**Exercise requirements:**
Wherever "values" occurs in the entries, copy the line that holds it.

Data records:
* * * * * * * * *
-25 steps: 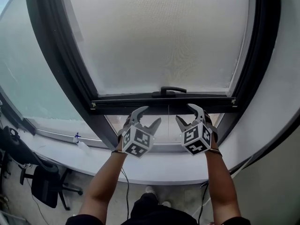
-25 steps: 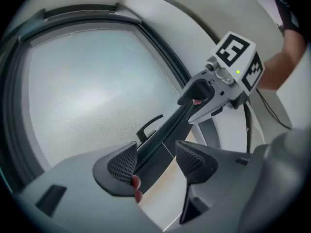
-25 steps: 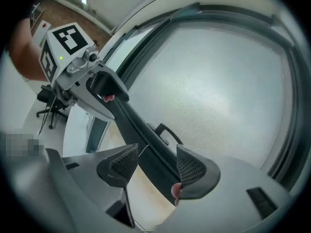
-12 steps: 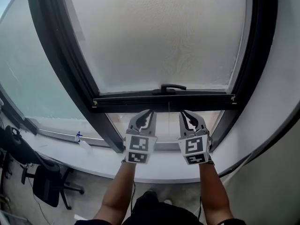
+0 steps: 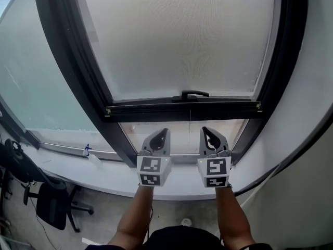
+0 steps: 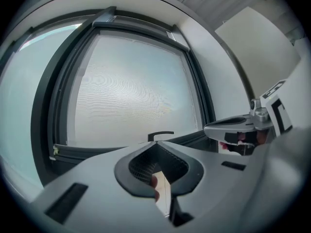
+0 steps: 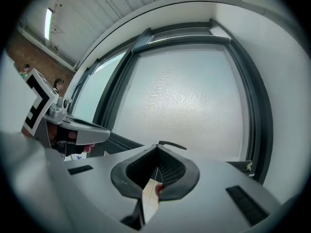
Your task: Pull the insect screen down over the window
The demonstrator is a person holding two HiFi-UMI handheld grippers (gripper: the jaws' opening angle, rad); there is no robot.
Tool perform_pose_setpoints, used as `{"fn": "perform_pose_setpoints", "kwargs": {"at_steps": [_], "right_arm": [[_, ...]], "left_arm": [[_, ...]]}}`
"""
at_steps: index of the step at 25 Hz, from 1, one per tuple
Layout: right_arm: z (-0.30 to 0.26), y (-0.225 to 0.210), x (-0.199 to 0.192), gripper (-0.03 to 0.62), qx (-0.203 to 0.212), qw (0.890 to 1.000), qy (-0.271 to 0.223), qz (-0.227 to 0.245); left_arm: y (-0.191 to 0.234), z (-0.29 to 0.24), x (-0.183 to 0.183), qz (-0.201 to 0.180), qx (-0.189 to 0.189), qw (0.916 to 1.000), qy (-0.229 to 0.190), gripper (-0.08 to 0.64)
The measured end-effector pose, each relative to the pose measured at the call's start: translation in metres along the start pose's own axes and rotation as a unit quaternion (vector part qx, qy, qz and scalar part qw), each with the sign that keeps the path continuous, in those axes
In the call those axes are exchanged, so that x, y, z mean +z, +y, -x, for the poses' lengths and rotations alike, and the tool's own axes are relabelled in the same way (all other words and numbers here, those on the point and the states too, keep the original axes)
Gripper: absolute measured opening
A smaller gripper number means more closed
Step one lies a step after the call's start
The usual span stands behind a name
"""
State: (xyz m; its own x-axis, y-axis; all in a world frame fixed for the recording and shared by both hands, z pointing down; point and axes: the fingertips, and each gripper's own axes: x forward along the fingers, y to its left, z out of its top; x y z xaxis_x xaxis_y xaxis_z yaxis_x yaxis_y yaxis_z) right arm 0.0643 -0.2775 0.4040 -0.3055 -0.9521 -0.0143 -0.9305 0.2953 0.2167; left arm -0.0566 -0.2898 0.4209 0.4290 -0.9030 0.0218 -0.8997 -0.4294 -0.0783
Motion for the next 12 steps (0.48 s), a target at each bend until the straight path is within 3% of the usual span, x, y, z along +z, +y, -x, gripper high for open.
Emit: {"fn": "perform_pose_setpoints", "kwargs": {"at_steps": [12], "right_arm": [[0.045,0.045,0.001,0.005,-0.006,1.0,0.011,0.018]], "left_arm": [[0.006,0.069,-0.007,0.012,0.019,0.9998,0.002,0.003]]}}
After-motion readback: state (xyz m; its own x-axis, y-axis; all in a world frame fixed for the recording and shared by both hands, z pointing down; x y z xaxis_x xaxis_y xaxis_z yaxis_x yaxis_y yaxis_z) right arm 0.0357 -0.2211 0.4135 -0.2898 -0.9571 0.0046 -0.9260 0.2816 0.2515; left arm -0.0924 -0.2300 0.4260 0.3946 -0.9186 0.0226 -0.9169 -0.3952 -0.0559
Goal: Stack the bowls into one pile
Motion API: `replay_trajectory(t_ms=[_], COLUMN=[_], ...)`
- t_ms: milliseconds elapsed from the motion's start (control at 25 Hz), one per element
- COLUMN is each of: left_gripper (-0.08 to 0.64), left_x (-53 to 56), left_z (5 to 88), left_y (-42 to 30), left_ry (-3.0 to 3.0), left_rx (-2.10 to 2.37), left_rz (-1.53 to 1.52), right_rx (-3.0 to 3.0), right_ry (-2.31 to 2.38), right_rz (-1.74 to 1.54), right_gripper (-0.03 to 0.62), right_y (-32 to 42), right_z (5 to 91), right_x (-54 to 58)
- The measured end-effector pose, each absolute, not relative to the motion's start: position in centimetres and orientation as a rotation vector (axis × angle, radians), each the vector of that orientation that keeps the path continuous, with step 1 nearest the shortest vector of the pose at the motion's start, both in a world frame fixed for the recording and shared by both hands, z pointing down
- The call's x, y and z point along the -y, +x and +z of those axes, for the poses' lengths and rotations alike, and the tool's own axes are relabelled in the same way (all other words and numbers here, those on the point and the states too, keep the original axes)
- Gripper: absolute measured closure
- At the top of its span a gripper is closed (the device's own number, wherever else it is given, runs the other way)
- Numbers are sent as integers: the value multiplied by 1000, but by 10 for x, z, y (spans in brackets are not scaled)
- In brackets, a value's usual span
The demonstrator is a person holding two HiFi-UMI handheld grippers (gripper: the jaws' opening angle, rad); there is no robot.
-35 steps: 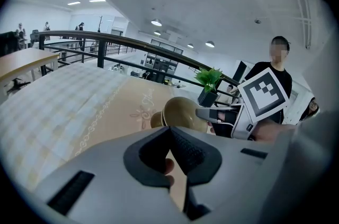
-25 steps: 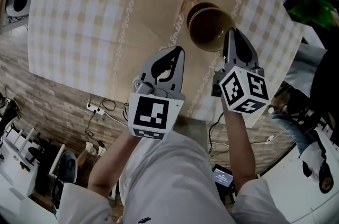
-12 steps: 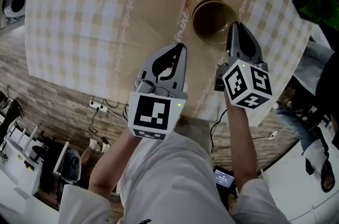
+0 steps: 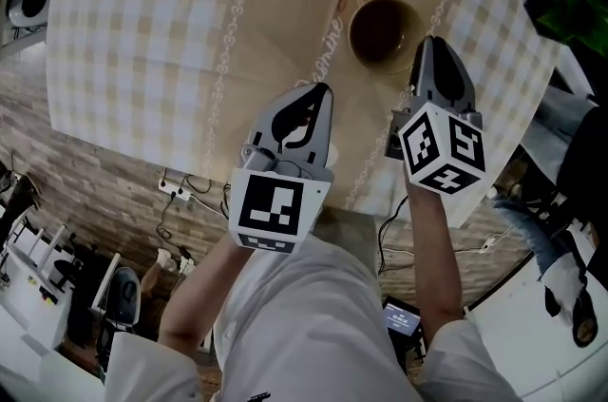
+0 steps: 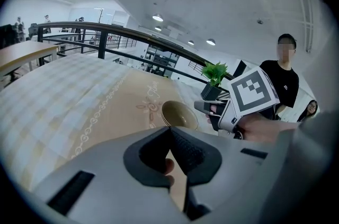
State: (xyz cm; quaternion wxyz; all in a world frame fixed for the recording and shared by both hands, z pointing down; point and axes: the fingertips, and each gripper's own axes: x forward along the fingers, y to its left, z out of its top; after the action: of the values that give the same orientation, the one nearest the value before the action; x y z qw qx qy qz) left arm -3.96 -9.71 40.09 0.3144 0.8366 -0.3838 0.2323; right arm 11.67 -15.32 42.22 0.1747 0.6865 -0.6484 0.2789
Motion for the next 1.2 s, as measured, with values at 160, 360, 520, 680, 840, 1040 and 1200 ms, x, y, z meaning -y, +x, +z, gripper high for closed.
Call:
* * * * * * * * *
**Task response:**
State: (xyz cm; quaternion wxyz; all in a world frame fixed for the recording and shared by both hands, z pointing down; point and axes: the fingertips, and each gripper's own axes: x forward along the fingers, y to its left, z out of its top; after the action: of the values that give the same orientation, the one nearest the value before the action; x y z qw qx qy qz) left arm -3.96 -9.71 40.09 0.3144 0.8366 -0.3838 0.2323; right arm 11.67 -15.32 42.22 0.1747 0.6865 -0.6484 0.2789
Motion for the next 1.2 s, as measured, with values at 160, 360, 520, 680, 840, 1040 and 1200 ms, x, y, z meaning -y, +x, +z, gripper high for closed.

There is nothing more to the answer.